Hello everyone - new here.

I renewed my interest in film photography after a 30 year hiatus. I've been buying and selling a few cheap things on eBay - basically trying to recirculate the same money while trying some new things.

But while exploring a university surplus sale I found a custom wooden box full of small lenses and accessories. I asked around and learned that they are for macrophotography - attaching to a large bellows, probably Leica. The lenses are various focal lengths and appear to be a set. The other accessories appear to be part of the set too. (I'll try to upload a photo.)

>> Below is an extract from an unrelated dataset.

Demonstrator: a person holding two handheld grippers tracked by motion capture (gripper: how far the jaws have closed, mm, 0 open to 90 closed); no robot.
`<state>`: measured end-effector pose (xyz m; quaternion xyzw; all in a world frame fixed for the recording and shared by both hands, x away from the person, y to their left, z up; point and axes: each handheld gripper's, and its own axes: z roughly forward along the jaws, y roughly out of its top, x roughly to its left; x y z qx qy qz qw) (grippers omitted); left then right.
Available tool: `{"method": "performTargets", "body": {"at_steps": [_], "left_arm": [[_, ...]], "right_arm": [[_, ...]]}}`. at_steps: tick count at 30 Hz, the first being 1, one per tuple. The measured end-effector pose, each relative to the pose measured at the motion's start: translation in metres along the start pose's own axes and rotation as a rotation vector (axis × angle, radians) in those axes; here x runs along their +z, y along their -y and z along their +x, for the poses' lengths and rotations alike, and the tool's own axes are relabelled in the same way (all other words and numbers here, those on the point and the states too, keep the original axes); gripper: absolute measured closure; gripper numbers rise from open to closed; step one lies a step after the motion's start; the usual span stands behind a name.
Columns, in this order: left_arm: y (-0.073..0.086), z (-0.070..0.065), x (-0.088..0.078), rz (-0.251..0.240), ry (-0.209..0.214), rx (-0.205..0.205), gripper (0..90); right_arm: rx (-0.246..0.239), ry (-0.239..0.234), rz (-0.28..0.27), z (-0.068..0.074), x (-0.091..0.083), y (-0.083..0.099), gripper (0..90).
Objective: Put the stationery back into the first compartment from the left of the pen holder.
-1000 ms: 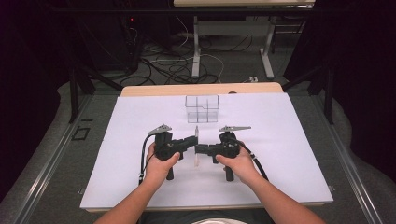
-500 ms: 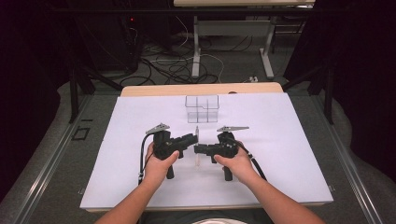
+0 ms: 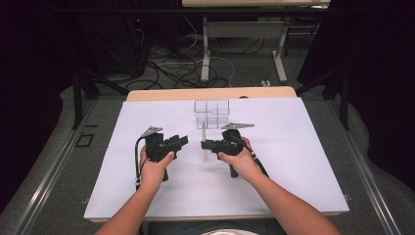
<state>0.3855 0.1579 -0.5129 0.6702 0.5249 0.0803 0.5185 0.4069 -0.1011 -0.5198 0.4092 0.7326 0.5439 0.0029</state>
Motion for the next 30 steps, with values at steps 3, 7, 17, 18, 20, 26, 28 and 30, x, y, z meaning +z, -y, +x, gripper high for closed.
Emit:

So here's the drama: After convincing my wife that it was worth the gamble, I bought the set ($100) with the intention of selling it on eBay. I hoped I could make $50 or so to help fund my photography. But it has been on eBay for a couple days now and its just sitting there! I think the bidding is up to $2.50 - yikes!

Any guesses on how this little dilemma is to end? 




Joe


----------



## limr (Oct 26, 2013)

I don't know much about ebay but how much time is left on the auction? How many bidders or watchers? These things can often get interesting in the last half an hour or so. Then the bidding wars begin.


----------



## Thamnophis (Oct 27, 2013)

Time left as of this morning: 7 days 6 hours. And I was wrong about the auction total - It's up to $2.25, not $2.50 :-(





limr said:


> I don't know much about ebay but how much time is left on the auction? How many bidders or watchers? These things can often get interesting in the last half an hour or so. Then the bidding wars begin.


----------



## limr (Oct 27, 2013)

That's still lots of time. Just don't check too often and then start paying more attention on the last day. My boyfriend had his eye on a lens a few weeks ago and it was at $30 or something a few days before the end of the auction. By the time it was sold, it was up to $150, all in the last few hours.


----------



## minicoop1985 (Oct 28, 2013)

The last few hours are critical. I wouldn't worry until there's 1 day left or so. Give it time-if it says Leica, Leitz, or Summar on it, it'll get some attention. How many watchers are you up to?


----------



## DougGrigg (Oct 28, 2013)

any link to the auction? they can be used for 35mm screw zorki cameras


----------



## enzodm (Oct 31, 2013)

This went well, 12cm alone: Leitz Summar 12cm f 4.5 macro lens with original box | eBay


----------



## minicoop1985 (Nov 2, 2013)

I found the auction. Looks like it's doing pretty well so far. Small profit, but a profit nonetheless.


----------